A year of isolation and silence; fear and confusion; grief and sense of hopelessness. A bleak picture but that has been the year of 2020 – the year of the pandemic, the year when the Corona virus spread its malignant wings over the world and is still holding us all hostage. The good news is that vaccines from various pharmaceutical companies have started rolling in and are being administered to front line workers, seniors at long term care homes, then hopefully to the rest of us.

This was also the year to spend time with family, make a bubble of people who we see regularly. We stayed indoors during the lockdown, found comfort in the simpler things in life, tried to get a glimpse of a smile reflected in eyes barely visible above the confines of a mask. We prayed and looked out for neighbours, supported essential workers and local businesses. In all of this what stood out for me is we never let hope slip away. Under strict health regulations weddings, birthdays, festivals became virtual events. We carried on. We survived. Teachers and students faced the daunting task of teaching and being taught in virtual classrooms. I have special respect for teachers who not only were thrown into this situation earlier in the year with very limited resources and training, but in a lot of cases had to monitor their own kids’ virtual learning at the same time.

As the months marched with no respite from the pandemic, I discovered free resources offered to writers and began to take advantage of them. Perhaps this is what steered me to finally publish on amazon an e-book of my personal essays What will It Be This Time under my author name Purabi Sinha Das. Was it the utter desolation of a lockdown, a sense of deep loss, a time when every waking moment was filled with fear and uncertainty, was it then I shouted – enough, I must break out of this world turned upside down? Yes, I believe, it was the lockdown that finally imbued me with courage to have my work published. The book is small, filled with my observations and recollections of life growing up in India then migrating to Canada. So, I am thankful I could and did turn my fears about an uncertain future and used it to turn a dream into reality. Looking back, I can say this has been a period of reflection, and long hours spent at the computer generating stories, poems and essays. My first novel will launch in the spring of 2021.

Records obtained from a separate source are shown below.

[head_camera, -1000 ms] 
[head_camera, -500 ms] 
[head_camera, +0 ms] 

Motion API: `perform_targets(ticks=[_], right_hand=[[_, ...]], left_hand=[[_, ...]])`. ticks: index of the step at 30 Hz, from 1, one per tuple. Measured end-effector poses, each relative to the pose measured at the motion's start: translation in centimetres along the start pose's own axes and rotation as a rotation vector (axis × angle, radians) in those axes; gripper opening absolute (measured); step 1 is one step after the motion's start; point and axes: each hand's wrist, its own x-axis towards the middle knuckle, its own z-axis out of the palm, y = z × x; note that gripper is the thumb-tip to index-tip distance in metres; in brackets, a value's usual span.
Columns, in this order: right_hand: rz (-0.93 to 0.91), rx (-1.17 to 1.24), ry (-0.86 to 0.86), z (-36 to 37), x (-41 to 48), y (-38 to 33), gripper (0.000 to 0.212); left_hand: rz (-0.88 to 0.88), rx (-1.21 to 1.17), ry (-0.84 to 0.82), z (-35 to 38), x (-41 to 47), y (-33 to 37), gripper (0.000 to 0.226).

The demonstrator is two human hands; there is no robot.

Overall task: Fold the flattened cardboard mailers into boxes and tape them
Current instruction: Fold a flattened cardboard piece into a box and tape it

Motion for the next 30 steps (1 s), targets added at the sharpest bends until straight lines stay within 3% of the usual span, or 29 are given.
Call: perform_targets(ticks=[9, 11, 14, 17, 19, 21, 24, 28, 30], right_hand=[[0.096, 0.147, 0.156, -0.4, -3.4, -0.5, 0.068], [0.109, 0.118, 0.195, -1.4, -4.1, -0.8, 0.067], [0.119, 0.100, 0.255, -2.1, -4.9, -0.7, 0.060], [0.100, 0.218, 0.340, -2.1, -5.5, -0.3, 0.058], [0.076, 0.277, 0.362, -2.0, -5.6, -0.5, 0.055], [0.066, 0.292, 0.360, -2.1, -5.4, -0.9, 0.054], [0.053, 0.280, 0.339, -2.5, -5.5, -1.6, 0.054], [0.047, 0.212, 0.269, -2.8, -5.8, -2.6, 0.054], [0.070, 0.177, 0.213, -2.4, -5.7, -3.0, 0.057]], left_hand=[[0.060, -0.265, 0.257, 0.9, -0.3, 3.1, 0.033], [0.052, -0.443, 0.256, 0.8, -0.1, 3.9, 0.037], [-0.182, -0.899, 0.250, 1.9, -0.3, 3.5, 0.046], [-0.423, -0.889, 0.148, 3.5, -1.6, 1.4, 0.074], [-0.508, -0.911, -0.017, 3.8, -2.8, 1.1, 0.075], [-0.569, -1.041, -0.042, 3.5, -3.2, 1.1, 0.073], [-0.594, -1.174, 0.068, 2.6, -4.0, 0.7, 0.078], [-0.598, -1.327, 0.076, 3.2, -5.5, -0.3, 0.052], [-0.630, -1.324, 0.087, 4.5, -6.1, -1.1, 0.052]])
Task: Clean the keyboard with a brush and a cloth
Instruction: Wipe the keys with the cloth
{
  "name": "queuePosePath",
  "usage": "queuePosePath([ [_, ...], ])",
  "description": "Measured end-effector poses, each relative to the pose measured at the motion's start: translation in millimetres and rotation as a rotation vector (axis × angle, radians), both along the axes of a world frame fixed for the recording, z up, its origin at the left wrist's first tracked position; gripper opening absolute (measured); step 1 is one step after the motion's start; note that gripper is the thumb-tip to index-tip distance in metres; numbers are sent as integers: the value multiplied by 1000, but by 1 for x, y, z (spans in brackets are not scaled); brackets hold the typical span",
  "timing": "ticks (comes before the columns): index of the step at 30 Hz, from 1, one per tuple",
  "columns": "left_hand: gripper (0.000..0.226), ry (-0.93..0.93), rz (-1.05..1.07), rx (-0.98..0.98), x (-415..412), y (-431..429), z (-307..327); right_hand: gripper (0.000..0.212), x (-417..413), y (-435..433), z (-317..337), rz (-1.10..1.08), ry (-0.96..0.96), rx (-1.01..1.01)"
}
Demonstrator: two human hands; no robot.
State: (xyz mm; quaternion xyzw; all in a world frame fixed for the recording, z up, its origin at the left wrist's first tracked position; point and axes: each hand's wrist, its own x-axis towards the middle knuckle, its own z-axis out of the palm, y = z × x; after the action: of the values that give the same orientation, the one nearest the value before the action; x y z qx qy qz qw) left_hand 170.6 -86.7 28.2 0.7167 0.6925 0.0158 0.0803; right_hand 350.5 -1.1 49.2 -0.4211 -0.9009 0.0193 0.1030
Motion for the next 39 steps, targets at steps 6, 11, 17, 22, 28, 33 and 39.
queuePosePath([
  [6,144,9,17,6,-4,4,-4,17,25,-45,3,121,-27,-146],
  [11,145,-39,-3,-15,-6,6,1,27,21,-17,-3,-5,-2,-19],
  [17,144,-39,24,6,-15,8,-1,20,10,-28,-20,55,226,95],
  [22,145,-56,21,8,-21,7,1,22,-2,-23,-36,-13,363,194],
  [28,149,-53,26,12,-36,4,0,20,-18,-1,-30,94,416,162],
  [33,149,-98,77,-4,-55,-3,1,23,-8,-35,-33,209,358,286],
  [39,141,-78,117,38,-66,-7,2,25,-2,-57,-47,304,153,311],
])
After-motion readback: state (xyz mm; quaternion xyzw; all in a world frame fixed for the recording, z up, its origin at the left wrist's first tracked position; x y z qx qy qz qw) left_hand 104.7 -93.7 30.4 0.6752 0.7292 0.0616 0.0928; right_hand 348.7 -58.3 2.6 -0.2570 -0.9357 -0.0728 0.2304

Going through my travel albums made me realize our last destination was Grand Cayman we visited in January 2020. Digging deeper into the albums I came across a picture of me taken at the very last in-person writer’s conference I had been to way back in October 2019 – BIPOC writers connect presented by the Writers Union of Canada. Since then, it has been virtual Zoom meetings. Our church has had to adopt on-line prayer service which has been a lifeline for me, personally. I will attend Christmas service also in this fashion. Christmas this year will be very quiet, just the two of us, but we are thankful for this. This time of pandemic has taught us to be nimble and embrace any kind of change that comes our way, to work together for the common good; it has invoked feelings of generosity and kindness, taught us to appreciate our family and life in general and never to take anything for granted.

We are on this road together and my prayers are with you and your family, now and always. Blessings and joy from our family to yours. Stay safe. Be well.


Happy Christmas.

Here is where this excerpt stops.